“Pentirsi di essere madri” di Orna Donath: un saggio su un millenario tabù del femminile

Non meraviglia che il saggio di Orna Donath, intitolato “Pentirsi di essere madri. Storie di donne che tornerebbero indietro. Sociologia di un tabù”, edito in italiano da Bollati Boringhieri nel 2017, non abbia lasciato indifferenti, portando molti a interrogarsi su una realtà omessa da millenni e altri a gridare allo scandalo.

Pentirsi di essere madri

Non si tratta di donne con patologie mentali.

Non si tratta di donne che hanno fatto mancare cure ai propri figli, non assolvendo al ruolo di madre.

Non si tratta di donne infanticide.

Non si tratta di donne che vivono la propria condizione con difficoltà, ma riescono a sentirsi ripagate dal “sorriso del proprio bambino”, frase, quest’ultima, che è stereotipo dei vantaggi ineguagliabili della maternità.

Sono donne.

Alcune giovani, altre no. Alcune istruite, altre no. Alcune con un lavoro retribuito fuori dalle mura domestiche, altre no. Alcune sposate, altre divorziate.

Sono donne che hanno accettato di raccontare la propria storia di pentimento affinché da essa prendesse avvio un saggio colmo più di domande che di risposte, come si addice ad un buon testo critico.

Urge, in primis, definire il pentimento di cui si disserta.

Le donne oggetto di studio sono consapevoli di non voler essere madri, di non essere felici e appagate della propria condizione e di essere sicure che, potendo tornare indietro nel tempo, non compierebbero la medesima scelta.
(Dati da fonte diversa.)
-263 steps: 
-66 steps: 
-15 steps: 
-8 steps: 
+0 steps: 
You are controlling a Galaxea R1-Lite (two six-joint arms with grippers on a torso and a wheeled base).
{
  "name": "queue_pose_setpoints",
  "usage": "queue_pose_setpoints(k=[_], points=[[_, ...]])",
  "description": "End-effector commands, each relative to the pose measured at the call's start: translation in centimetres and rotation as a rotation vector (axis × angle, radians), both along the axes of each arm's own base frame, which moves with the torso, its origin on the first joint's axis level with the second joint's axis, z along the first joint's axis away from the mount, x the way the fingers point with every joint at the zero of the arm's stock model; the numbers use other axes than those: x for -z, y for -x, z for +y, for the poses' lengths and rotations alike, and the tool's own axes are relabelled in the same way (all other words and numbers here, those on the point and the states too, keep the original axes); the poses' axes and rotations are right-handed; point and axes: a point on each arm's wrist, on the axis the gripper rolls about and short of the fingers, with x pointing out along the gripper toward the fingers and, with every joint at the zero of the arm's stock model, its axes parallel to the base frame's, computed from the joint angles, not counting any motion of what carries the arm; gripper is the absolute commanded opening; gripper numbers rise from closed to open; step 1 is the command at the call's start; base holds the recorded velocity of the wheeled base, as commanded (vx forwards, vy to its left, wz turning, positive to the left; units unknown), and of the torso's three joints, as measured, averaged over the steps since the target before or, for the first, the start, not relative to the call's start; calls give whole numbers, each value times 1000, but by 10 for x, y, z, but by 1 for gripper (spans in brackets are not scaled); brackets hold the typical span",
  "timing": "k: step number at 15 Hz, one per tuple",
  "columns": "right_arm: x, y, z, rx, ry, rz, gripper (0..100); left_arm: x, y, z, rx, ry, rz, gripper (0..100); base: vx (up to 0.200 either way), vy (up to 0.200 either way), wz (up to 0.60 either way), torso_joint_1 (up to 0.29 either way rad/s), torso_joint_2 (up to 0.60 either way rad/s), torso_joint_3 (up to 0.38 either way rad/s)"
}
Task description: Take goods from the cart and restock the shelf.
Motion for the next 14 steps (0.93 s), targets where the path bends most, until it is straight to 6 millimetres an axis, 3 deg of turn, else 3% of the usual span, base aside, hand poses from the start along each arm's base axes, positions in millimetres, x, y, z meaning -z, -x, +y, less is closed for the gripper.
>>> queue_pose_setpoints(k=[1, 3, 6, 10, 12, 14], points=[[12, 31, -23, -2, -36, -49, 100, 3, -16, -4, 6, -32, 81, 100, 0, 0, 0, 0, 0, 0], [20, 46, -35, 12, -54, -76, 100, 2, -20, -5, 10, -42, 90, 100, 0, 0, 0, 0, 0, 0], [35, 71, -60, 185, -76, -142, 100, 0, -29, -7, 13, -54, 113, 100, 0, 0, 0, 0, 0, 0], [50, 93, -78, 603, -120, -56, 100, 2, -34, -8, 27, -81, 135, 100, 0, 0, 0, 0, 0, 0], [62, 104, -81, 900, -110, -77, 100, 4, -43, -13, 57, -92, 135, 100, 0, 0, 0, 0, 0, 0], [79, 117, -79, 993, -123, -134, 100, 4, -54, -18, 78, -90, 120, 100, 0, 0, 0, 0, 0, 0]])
Eppure, esse vogliono bene ai propri figli, perché “ormai essi esistono” e hanno diritto ad essere felici, amati e educati.

L’autrice, Orna Donath, ci porta ad interrogarci su una parola che ho volutamente inserito in precedenza, con naturalezza:  scelta.

Ma tale scelta è stata libera da condizionamenti sociali e antropologici per cui il desiderio di maternità è ritenuto insito nella femminilità e in nome di esso, anche qualora i figli si concepiscano senza progettualità, è impossibile rimpiangere il passato?

No, non lo è stata.

“Fai figli o te ne te pentirai, un domani”: queste parole le donne che non manifestano una volontà procreatrice se le sono sentite dire chiaramente o ne hanno udito il bisbiglio a mezz’aria.

Tuttavia, se l’odierna società ormai accetta la posizione delle non madri, ossia delle donne che liberamente, andando contro un comportamento quasi uniforme nei paesi pronatalisti, hanno deciso di non concepire e crescere figli, diversa è la situazione per le madri pentite.

Il pentimento di una madre, infatti, è tabù e questo muro di silenzio e di condanna relega le donne che vivono questa condizione ai margini del femminile: resta loro l’opzione di essere considerate pazze, cattive o, più semplicemente, quella di fingere di essere come tutte le altre paiono essere. Felici di essere madri.

Orna Donath

Le intervistate raccontano del parto come di una nascita che impone la propria morte come donne e augurano ai propri figli, maschi e femmine, di non optare per la medesima non-scelta, in modo da poter vivere senza la lacerante dicotomia fra l’amore e il desiderio della non presenza.

Sì, lo desiderano. Desiderano che i propri bambini non esistano, che svaniscano nel nulla o che loro stesse possano andarsene senza lasciare conseguenze. Ma non fanno del male fisico alle proprie creature, né desiderano farlo, anzi sentono moltissimo la responsabilità, per loro soffocante come un cappio, di essere madri buone. “Sono una madre fantastica”, affermano, autodefinendosi.

I figli così cresciuti soffriranno comunque di tale pentimento imprigionato nell’anima? Le madri intervistate se lo domandano: alcune scelgono di tacere, altre, invece, instaurano un rapporto di scambio con i propri figli adulti, raccontandosi nella propria verità di esseri umani imperfetti.

Cosa può fare la società? Sicuramente una attenzione alle madri che si manifesti in un impegno concreto nell’aiuto alla gestione familiare e alle esigenze della donna, sia in ambito familiare che professionale, migliorerebbe la situazione.

Eppure non è questo il nocciolo del saggio.

Queste donne non si sono trovate davanti ad un bivio fra la maternità e la carriera e, scegliendo la prima, rimpiangono la seconda.

No: non avrebbero semplicemente voluto essere madri, non si sentivano adatte, non ne avevano il desiderio, non volevano cambiare la propria vita o volevano farlo in percorsi che escludevano la maternità o, meglio, il loro modo di intenderla.

Ed è questo l’unico modo per eliminare il tabù: accettare la pluralità del femminile, che in sé contempla universi di autoaffermazione, senza condurre stendardi di guerra contro le donne, siano esse madri felici, aspiranti madri, madri negate, non madri e madri pentite.

Solo la comprensione del diverso può portare a migliorare la vita di tutte e tutti, nel rispetto e nella promozione di ogni scelta consapevole e spontanea.